Le dimanche 29 mars, Emmanuel Grégoire, candidat de la gauche unie hors LFI, a triomphé lors des élections municipales, s'imposant avec une majorité franche face à Rachida Dati. Cette dernière, déjà battue en 2020 par Anne Hidalgo, subit une nouvelle désillusion, affichant une défaite de plus de dix points.
Les estimations révèlent que Grégoire a rassemblé entre 50% et 53,1% des voix, laissant Dati avec un score se situant entre 37% et 40%. L'Insoumise Sophia Chikirou a terminé en troisième position avec un score oscillant entre 8,9% et 12% des voix.
"Paris a décidé de rester fidèle à son histoire", a déclaré Grégoire depuis La Rotonde, célébré par ses partisans. Il interprète sa victoire comme un symbole de "promesse exigente", soulignant que son mandat sera dédié à un Paris vivant et inclusif.

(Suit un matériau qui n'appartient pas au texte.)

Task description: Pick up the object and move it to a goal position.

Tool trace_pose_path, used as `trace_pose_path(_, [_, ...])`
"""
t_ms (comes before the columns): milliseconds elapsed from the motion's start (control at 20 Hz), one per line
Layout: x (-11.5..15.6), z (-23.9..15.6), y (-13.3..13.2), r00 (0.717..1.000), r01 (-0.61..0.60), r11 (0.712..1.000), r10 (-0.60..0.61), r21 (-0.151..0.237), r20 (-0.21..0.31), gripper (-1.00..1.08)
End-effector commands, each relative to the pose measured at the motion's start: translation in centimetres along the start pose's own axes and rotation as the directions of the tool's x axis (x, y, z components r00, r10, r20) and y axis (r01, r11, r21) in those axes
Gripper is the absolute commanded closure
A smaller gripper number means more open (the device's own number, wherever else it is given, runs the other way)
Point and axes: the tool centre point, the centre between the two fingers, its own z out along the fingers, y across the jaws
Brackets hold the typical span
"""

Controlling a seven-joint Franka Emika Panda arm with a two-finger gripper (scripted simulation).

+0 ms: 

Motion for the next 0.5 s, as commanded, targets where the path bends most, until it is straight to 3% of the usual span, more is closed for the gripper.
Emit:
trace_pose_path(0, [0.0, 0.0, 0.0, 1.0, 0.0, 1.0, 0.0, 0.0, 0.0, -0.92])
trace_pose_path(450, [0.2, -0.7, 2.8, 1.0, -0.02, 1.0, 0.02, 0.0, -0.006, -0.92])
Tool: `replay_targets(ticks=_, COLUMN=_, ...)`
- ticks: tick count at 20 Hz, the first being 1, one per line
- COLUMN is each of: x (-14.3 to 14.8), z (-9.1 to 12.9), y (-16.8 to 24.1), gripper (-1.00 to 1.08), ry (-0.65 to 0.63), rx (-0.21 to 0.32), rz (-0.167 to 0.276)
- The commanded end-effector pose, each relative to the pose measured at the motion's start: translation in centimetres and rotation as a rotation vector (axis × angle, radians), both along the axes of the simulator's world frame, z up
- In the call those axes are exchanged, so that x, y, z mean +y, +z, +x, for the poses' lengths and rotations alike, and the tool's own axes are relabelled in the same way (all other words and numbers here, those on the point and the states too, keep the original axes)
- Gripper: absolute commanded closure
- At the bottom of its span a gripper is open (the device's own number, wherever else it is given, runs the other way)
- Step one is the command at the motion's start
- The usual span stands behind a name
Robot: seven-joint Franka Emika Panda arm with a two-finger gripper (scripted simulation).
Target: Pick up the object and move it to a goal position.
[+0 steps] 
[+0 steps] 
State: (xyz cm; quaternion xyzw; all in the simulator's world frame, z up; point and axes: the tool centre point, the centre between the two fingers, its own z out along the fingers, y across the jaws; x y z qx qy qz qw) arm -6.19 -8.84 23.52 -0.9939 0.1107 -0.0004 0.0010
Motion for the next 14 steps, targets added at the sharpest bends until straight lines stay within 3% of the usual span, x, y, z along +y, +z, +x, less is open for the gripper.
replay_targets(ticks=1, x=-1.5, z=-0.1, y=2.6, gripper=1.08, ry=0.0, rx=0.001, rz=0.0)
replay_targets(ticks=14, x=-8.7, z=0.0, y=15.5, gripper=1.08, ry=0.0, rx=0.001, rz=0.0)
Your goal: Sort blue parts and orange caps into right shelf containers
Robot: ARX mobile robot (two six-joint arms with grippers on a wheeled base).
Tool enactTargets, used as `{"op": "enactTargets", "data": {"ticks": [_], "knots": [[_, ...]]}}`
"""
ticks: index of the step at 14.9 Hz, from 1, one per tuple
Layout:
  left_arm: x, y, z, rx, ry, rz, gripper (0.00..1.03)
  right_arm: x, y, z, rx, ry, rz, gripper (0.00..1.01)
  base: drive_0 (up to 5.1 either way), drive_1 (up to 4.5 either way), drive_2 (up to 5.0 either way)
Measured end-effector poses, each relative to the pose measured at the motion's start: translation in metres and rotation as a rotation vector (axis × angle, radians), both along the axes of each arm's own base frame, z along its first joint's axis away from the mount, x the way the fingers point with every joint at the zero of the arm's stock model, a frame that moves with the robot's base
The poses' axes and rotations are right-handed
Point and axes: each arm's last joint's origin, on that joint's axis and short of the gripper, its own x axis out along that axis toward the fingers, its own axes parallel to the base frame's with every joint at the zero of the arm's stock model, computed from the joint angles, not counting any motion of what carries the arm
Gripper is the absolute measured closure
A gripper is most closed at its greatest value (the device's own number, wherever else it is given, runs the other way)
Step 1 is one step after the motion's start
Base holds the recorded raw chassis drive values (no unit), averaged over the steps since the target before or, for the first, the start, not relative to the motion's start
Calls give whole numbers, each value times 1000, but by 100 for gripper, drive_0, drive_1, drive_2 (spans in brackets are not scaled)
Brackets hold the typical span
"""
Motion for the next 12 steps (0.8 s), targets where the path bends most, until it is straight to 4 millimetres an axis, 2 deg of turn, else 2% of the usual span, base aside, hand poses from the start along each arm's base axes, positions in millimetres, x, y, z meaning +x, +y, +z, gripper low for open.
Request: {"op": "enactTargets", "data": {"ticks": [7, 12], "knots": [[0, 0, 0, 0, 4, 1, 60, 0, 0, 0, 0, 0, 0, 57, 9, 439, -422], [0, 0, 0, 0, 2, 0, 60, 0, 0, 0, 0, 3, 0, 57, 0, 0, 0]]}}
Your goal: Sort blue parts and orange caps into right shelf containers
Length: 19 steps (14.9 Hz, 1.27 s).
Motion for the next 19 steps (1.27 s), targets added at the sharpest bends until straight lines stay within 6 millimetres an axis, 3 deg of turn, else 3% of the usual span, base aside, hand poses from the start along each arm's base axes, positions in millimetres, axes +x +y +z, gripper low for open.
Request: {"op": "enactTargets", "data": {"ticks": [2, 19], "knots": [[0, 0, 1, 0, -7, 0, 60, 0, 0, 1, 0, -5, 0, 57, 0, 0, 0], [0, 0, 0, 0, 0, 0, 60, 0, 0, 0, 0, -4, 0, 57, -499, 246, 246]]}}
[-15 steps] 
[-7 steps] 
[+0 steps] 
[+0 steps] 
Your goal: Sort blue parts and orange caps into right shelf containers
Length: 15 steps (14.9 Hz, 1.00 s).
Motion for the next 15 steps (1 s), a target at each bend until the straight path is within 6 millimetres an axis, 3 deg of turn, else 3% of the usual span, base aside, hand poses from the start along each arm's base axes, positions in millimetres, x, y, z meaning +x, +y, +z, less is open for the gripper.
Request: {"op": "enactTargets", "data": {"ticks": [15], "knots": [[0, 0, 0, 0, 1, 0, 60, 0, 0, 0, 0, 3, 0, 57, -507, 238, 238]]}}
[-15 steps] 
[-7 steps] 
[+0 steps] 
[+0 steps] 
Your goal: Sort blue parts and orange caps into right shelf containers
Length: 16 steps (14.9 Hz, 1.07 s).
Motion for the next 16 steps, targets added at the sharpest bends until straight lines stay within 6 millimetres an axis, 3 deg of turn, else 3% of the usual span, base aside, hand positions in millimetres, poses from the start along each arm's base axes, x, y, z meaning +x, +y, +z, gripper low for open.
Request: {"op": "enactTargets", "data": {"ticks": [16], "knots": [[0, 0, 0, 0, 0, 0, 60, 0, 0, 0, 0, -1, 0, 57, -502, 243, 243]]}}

Intégrant l'opposition, il a reconnu le succès de Dati à la tête du VIIe arrondissement, réélue dès le premier tour. "Ce ne sera pas la victoire d'un Paris contre un autre", a affirmé Grégoire, contrariant les prévisions qui le plaçaient en danger.

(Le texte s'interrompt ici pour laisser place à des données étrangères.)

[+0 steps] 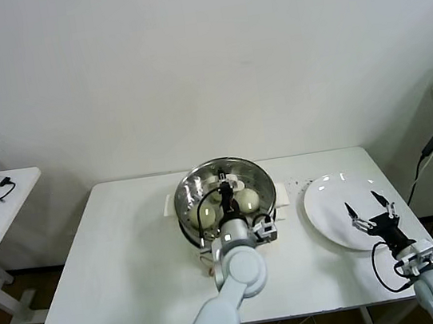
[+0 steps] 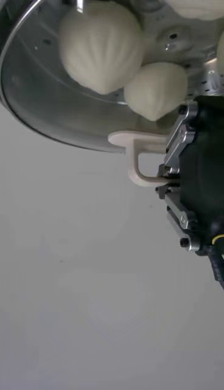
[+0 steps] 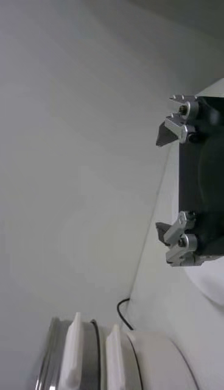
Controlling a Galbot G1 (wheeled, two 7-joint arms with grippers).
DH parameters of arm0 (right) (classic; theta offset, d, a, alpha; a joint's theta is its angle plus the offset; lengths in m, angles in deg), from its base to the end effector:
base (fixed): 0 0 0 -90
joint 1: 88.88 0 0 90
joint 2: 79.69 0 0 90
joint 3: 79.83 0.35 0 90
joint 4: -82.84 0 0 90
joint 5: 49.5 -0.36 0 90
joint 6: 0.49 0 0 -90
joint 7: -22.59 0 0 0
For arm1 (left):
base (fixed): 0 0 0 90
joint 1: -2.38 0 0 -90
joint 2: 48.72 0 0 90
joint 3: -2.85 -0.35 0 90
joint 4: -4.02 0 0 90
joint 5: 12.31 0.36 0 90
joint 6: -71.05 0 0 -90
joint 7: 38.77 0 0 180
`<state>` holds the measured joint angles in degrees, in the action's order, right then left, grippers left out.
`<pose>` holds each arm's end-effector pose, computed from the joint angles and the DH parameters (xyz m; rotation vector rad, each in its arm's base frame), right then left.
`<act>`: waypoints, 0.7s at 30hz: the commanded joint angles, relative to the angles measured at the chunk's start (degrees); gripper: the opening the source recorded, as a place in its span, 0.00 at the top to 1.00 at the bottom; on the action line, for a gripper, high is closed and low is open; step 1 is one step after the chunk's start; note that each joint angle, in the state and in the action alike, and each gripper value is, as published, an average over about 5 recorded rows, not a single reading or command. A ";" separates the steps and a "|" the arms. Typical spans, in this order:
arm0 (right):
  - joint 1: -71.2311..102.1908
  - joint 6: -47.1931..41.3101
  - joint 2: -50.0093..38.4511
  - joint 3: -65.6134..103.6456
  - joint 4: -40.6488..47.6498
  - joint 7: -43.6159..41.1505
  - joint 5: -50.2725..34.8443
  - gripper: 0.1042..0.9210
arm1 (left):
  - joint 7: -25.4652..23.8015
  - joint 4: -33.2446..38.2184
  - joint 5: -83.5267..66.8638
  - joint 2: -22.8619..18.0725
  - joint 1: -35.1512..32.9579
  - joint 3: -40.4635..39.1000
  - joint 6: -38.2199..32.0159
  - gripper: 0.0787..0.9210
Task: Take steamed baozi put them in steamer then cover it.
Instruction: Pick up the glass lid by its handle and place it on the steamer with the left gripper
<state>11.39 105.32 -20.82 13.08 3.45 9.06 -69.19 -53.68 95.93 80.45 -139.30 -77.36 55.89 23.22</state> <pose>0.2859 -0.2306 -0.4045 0.2401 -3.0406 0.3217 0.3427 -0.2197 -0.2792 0.0713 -2.1783 -2.1471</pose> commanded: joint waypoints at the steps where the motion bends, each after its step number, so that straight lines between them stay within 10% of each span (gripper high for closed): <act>1: -0.03 0.12 0.07 0.14 0.14 -0.06 0.17 0.12 | -0.44 -0.30 0.04 0.05 -0.05 -0.05 2.83 0.92; 21: -0.07 -1.35 0.17 0.80 0.27 -0.23 1.21 0.12 | -2.64 4.14 -0.34 1.17 -0.56 -0.40 2.35 0.83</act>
<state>11.22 105.22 -20.58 13.66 3.92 8.70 -68.36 -55.02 96.70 80.64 -139.24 -77.67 55.86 23.26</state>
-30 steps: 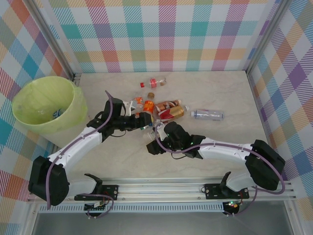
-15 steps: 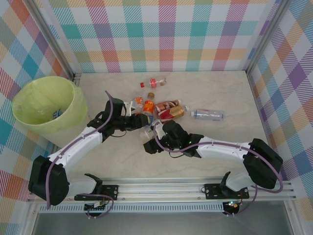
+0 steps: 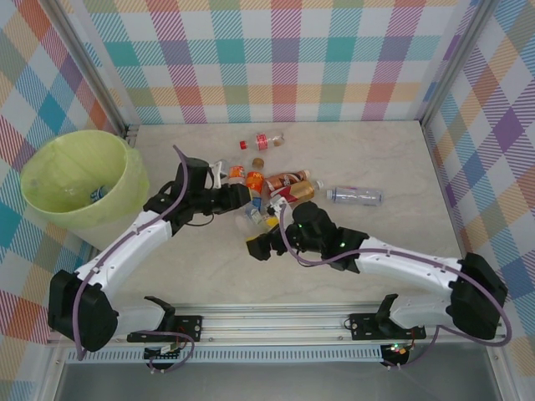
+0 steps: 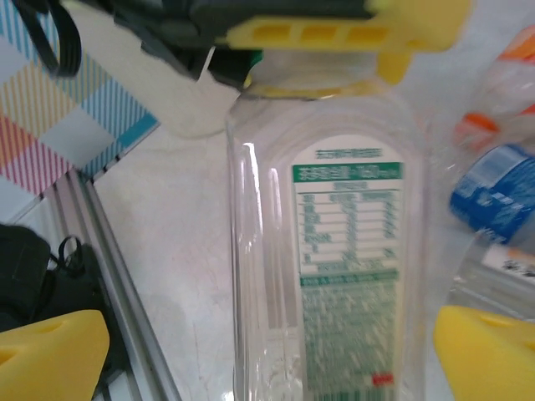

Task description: Put the plastic bottles in the bin

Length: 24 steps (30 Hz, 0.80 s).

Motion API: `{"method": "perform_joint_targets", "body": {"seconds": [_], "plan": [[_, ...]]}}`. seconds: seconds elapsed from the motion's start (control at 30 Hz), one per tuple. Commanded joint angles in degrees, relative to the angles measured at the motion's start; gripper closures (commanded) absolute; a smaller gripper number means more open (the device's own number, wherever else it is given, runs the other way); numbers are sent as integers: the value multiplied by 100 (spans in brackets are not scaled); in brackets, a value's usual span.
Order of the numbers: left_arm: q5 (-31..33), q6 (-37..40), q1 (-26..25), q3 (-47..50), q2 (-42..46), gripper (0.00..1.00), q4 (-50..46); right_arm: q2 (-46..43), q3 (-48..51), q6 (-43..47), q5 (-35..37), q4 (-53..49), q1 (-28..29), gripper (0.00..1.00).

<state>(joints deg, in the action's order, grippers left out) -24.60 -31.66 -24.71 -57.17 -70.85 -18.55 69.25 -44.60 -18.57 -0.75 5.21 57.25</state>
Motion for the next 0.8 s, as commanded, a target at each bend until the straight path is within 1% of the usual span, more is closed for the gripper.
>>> {"method": "perform_joint_targets", "body": {"seconds": [0.0,0.1,0.2,0.27,0.3,0.37,0.47,0.53,0.6,0.67,0.77], "plan": [[372,243,178,-406,315,100,-160,-418,46,-80,1314,-333,9,0],[783,394,318,-732,358,100,-306,-710,173,-187,2094,-331,5,0],[1303,609,430,-1131,374,100,-442,-842,256,-552,2954,-494,10,0],[1837,753,466,-1395,432,100,-524,-864,248,-1055,3659,-846,14,0],[2230,819,483,-1494,485,100,-544,-892,285,-1271,3943,-956,7,0],[2839,950,526,-1595,613,100,-508,-1036,486,-1636,4340,-809,5,0],[3416,1174,611,-1764,779,100,-436,-1315,993,-2034,4481,-98,-37,0],[3825,1466,634,-1988,819,100,-456,-1454,1226,-2306,4482,193,-107,0],[4419,1774,633,-2275,824,100,-548,-1534,1267,-2355,4476,102,-131,0],[5014,2082,635,-2516,839,100,-584,-1588,1194,-2327,4486,-241,-143,0],[5971,2565,646,-2645,913,100,-351,-1680,1110,-2292,4493,-623,-163,0]]}}
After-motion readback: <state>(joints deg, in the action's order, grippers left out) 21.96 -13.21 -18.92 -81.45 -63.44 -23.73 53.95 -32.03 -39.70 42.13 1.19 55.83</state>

Peu après l'officialisation des résultats, Anne Hidalgo a félicité son ancien adjoint pour cette "belle victoire". Au même moment, Dati a concédé sa défaite en soulignant l'absence de conviction dans son message de changement.
La maire du VIIe arrondissement a également exprimé son mécontentement quant à la campagne, dénonçant les "attaques en-dessous de la ceinture" qui l'ont touchée.
Des militants présents au QG de Dati ont témoigné de leur frustration. "Je suis extrêmement déçue, j'y croyais fort, Paris méritait l'alternance", a exprimé Eva Sultan, une militante de 57 ans. D'un autre côté, le camp de Grégoire célébrait un rejet fort de la droite, comme l'a souligné Chikirou.
Les tensions entre les différentes factions étaient palpables durant la campagne, avec des alliances instables et des désistements. Chikirou, malgré la pression de son parti, a maintenu sa candidature, déchavant une opportunité d'alliance entre la gauche et d'autres villes telles que Lyon et Toulouse.
La reconfiguration des forces à droite a également joué un rôle, avec Bournazel fusionnant sa liste avec celle de Dati, malgré sa décision de se retirer personnellement. La scène politique était d'autant plus complexe avec l'intervention des leaders de l'extrême droite, appelant à la mobilisation contre Grégoire.
Sur un plan plus institutionnel, Grégoire bénéficie désormais d'une "prime majoritaire" qui lui octroie un quart des sièges au Conseil de Paris. Ce changement, intégré dans la récente réforme de la loi PLM, modifie substantiellement la donne politique au sein de l'assemblée municipale.
L'élection formelle du maire aura lieu en fin de mois, mais l'impact de cette élection pourrait redéfinir les contours politiques de la capitale pour les années à venir.